During the Colloquium, participants exchanged the state of art in their respective fields, explored opportunities for future collaborations and shared their ongoing research.
A diverse of group of prominent scholars from various disciplines joined the Colloquium’s seven panels over two days to serve as faculty respondents. Papers examined a broad range of themes including contemporary issues concerning Muslim minorities, historical manifestations of Muslim political and philosophical thought, and contemporary jurisprudential issues. The faculty respondents provided the presenters with detailed feedback and all panels witnessed a vibrant question and answer session.
The panels and their chairs included: “Politics of Social Change: Encounters with Tradition and Modernity,” chaired by Dr. Nathaniel Greenberg from GMU; “Islamic Law and Institutions: Responses in Changing Contexts,” chaired by Dr. Zainab Alwani of Howard University; “Politics and Identity: Expression, Participation and Transformation,” chaired by Dr. Heba el-Shazli from GMU; “Islamic Thought: Diversity, Encounters, and Engagement,” chaired by Dr. Jonathan AC Brown of Georgetown University; “Islam in Americas: Contemporary and Historical Perspectives,” chaired by Dr. Ahmet Selim Tekelioglu from the Diyanet Institute; “History and Memory: Narratives of Cultural Construction,” chaired by Dr. Himmet Taskomur of Harvard University; and “Muslim Minorities: The Changing Dynamics of Coexistence,” chaired by Dr. Ermin Sinanovic from the International Institute of Islamic Thought (IIIT).
The Colloquium also featured a keynote address, “Vernacular Islam: Historical Perspectives on Muslim Identity,” delivered by prominent University of Maryland, College Park historian Dr. Ahmet T. Karamustafa. Professor Karamustafa emphasized the need to explore and include in academic analysis the daily practices and lived aspects of religious traditions through historical contexts.

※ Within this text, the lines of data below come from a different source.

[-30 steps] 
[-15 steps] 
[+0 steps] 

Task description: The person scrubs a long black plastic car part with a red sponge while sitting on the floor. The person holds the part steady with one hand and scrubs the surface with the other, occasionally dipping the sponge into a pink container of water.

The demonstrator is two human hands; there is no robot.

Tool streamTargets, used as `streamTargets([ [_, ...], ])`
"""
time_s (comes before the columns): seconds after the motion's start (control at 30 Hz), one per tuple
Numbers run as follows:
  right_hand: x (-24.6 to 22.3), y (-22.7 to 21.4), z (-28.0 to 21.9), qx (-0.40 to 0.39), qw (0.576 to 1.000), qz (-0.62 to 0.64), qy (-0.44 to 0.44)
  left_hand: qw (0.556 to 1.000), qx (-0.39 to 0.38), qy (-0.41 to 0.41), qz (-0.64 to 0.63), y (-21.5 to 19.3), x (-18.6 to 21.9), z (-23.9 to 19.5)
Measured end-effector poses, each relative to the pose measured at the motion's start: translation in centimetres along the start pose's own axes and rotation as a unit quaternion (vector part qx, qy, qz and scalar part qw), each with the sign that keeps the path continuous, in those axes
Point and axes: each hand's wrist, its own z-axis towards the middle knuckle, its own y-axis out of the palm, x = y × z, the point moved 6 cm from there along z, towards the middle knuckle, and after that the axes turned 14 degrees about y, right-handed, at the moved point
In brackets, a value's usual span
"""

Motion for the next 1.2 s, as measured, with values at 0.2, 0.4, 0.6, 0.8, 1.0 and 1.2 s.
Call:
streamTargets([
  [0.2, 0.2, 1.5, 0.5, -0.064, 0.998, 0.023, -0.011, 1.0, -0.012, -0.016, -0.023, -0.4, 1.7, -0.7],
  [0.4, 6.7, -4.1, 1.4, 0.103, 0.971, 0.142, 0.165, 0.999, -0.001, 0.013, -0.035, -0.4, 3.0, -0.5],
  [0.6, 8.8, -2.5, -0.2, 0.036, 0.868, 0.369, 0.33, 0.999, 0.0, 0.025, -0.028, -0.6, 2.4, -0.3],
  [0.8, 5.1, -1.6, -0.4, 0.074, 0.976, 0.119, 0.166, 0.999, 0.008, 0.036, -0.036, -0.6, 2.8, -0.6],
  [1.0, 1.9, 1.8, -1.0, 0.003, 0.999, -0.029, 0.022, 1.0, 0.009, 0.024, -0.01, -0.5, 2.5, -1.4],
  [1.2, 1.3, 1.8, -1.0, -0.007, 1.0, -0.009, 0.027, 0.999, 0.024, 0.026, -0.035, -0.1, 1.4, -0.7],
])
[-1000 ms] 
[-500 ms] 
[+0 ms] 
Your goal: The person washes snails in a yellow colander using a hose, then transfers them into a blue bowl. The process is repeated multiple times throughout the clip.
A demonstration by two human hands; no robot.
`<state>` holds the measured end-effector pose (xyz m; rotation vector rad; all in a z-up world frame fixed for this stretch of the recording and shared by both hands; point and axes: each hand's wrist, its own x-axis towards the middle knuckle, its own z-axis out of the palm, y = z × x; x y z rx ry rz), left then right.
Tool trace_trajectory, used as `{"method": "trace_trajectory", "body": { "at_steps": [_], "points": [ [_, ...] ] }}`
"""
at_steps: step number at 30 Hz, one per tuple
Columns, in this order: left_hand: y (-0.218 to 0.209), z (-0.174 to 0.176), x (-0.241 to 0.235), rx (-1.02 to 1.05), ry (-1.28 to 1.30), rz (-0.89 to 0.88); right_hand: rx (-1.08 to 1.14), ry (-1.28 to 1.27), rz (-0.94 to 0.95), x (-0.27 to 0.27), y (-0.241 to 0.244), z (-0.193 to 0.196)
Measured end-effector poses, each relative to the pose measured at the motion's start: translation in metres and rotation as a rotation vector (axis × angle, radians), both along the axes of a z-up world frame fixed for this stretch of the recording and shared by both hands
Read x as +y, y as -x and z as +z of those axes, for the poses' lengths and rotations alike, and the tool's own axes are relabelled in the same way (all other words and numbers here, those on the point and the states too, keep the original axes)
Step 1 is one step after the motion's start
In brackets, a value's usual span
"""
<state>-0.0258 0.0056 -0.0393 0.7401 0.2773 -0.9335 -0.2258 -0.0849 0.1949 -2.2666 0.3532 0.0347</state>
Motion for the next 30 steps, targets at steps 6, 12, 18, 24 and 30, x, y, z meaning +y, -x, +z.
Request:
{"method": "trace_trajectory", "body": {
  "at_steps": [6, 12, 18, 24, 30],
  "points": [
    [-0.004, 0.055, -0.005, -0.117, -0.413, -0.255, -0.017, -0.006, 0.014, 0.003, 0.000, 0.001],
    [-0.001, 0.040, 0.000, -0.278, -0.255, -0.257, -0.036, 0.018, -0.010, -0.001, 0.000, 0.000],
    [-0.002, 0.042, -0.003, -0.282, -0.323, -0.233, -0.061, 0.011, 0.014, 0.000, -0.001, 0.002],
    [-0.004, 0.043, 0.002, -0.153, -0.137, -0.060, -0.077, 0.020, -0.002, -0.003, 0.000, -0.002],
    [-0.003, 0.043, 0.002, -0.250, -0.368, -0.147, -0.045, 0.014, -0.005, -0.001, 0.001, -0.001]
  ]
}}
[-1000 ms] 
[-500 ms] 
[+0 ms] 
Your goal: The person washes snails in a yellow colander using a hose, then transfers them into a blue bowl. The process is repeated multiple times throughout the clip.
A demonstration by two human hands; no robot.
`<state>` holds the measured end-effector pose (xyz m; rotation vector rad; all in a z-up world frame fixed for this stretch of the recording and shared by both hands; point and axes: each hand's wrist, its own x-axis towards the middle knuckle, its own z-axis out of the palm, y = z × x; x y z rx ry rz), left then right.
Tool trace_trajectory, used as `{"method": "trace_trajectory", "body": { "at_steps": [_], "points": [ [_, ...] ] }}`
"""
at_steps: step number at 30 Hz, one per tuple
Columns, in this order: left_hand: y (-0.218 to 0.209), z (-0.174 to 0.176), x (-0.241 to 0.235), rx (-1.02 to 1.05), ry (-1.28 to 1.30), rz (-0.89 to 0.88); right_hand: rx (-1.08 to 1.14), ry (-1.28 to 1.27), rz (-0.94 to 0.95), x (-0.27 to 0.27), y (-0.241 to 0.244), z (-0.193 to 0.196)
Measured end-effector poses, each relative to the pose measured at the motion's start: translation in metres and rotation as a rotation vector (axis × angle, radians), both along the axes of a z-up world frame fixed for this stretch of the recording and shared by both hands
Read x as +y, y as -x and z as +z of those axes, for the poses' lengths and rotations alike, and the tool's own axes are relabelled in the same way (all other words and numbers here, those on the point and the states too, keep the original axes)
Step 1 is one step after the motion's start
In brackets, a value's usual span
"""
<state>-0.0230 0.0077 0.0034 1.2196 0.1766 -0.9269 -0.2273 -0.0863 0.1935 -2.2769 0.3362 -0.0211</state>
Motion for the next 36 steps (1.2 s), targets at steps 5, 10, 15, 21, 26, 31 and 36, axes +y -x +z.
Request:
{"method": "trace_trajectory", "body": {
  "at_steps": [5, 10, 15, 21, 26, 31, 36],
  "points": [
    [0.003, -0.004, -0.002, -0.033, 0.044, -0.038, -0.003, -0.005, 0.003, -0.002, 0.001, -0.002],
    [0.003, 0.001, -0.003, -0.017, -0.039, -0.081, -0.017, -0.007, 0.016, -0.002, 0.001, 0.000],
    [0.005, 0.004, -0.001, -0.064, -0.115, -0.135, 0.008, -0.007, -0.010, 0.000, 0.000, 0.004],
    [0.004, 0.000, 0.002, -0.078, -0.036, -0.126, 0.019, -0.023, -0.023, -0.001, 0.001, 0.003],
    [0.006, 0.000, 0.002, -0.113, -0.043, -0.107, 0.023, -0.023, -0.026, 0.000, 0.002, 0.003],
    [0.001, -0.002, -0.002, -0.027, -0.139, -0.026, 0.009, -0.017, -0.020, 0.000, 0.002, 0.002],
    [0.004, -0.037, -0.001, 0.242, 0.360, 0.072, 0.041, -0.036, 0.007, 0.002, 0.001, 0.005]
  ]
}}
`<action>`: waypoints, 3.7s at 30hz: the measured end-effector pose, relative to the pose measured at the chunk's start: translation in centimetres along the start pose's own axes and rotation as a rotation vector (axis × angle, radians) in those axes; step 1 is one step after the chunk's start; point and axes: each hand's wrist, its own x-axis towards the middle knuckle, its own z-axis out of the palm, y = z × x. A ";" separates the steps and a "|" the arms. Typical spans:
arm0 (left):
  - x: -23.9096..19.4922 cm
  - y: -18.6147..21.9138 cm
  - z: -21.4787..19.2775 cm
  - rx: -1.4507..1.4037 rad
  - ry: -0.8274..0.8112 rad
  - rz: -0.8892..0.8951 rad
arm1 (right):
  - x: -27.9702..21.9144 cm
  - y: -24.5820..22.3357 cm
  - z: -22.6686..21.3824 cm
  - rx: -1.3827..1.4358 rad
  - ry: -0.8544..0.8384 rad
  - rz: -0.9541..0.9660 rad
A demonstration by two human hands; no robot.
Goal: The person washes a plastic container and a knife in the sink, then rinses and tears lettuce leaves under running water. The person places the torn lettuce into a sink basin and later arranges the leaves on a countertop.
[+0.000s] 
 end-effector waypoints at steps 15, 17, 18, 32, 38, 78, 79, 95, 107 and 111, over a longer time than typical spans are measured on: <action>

A concluding panel highlighted remarks by colloquium co-organizers and faculty respondents on the goals and thematic foci of the meeting. It was emphasized that although the Colloquium was put together in a short amount of time, it attracted vast interest from academic audiences. It was mentioned that the relationships built in the Colloquium would help the participants develop future academic collaborations and shape the direction of their research projects. The panel underlined that the Diyanet Islamic Research Institute not only develops research projects, supports scholars, and establishes educational initiatives but also collaborates with academic, intellectual, and civic partners to serve American and global Muslim communities. The Diyanet Center of America sponsored the event and covered accommodation, travel, and food costs for all participants. Following the panels the participants enjoyed the serene atmosphere at the DCA complex and its many facilities.